At the same time, some things that were once prohibited are no longer understood to be, to use an unWesleyan phrase, occasions for sin. There is no opposition to the theater, for example. I can’t remember seeing a prohibition on dancing, in particular with the rise of liturgical dance as a practice in some congregations. Indeed, dancing in praise of God is described often, especially in the Old Testament (particularly the Psalms; David danced in the front of the procession bringing the Ark of the Covenant to the new capital of Jerusalem).
With changing times and changing contexts comes changing understandings of what it means to be human, not just in a secular, scientific sense but also in a theological sense. If we are not willing to use this understanding to inform our critical theological reflection, then we risk being no better than the Roman Cardinals who condemned Galileo. This includes a more nuanced and complex understanding of human sexuality, as part and parcel of what it means to be a human being as created by God. Holiness of heart and life does not mean setting to one side the demand that, as sexual beings, we live out that part of our lives with the Spirit’s guidance. On the contrary, it means being attuned to the movement of the Spirit, critically examining how we understand what it means to be redeemed humanity in light of our new understandings of humanity. Rather than limit our talk about sexuality solely to the realm of sin, a thing to be gotten on with if for no other reason than to have children, we should reflect critically upon what it means that God made us as beings who find sexual love enjoyable with those to whom we feel deep affection and with whom we have made commitments. Rather than dismiss such observations as unBiblical, we might do well to strip The Song of Songs of its overlong metaphorical understanding as a description of the Divine pursuit and love for humanity, and read it for what it is, an earthy, erotic, explicit description of the celebration of sexual love.
Holiness of heart and life, our duty to spread Scriptural holiness, and the demand that our theological reflections always be a living thing, taking our doctrinal positions and trying to interpret them for an ever-changing world all demand new ways of thinking. They do not, however, lessen the demand that we always do so together, as one Body, perhaps not always united in thought, but united in that love of and for Christ that drives our personal and social discipleship. This discipleship should always be rooted in a deep love for humanity – for all Creation – to transform this world, to make disciples who understand the call is neither easy nor without tricks and traps. It is, however, how we are to live, what one author on Wesley’s approach to the theological task called Practical Divinity.
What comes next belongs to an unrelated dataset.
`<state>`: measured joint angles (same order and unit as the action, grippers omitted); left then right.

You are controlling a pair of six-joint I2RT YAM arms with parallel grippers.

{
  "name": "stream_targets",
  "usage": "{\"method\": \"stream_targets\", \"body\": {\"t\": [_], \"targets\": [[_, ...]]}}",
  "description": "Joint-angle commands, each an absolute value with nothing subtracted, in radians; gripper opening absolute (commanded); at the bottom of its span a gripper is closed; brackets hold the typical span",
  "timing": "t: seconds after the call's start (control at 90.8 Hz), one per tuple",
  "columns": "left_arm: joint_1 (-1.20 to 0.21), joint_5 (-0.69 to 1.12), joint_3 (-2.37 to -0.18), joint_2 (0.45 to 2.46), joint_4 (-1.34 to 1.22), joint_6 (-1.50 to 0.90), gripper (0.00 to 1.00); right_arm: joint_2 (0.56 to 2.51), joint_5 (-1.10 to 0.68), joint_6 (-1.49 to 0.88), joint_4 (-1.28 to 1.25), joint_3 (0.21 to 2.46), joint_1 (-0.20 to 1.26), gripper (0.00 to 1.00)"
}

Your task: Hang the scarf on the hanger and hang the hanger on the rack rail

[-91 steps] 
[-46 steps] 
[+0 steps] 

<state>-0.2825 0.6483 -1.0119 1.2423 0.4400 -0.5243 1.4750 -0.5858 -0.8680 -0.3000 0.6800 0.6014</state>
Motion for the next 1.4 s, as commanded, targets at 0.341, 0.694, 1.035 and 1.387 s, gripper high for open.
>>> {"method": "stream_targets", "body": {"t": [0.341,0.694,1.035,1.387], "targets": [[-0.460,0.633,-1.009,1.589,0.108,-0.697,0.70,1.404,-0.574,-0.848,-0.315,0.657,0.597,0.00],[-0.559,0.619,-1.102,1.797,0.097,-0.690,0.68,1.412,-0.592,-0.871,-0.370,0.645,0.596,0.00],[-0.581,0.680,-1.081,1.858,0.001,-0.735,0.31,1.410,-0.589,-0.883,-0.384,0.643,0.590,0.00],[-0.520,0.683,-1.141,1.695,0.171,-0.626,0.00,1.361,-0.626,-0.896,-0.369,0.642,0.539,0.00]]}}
This is yet another thing about the United Methodist Church that I love. We are a people dedicated to the proposition that we are not just “Christians”. We are called to be disciples. This calling is neither easy, nor the same in all times and all places, which is precisely why our theological task is so important precisely as it is a critical task. May God continue to bless us on our journey, filling us with the Spirit as we work to become perfected in love, working to transform this world in the name of Jesus Christ who died and rose to save it.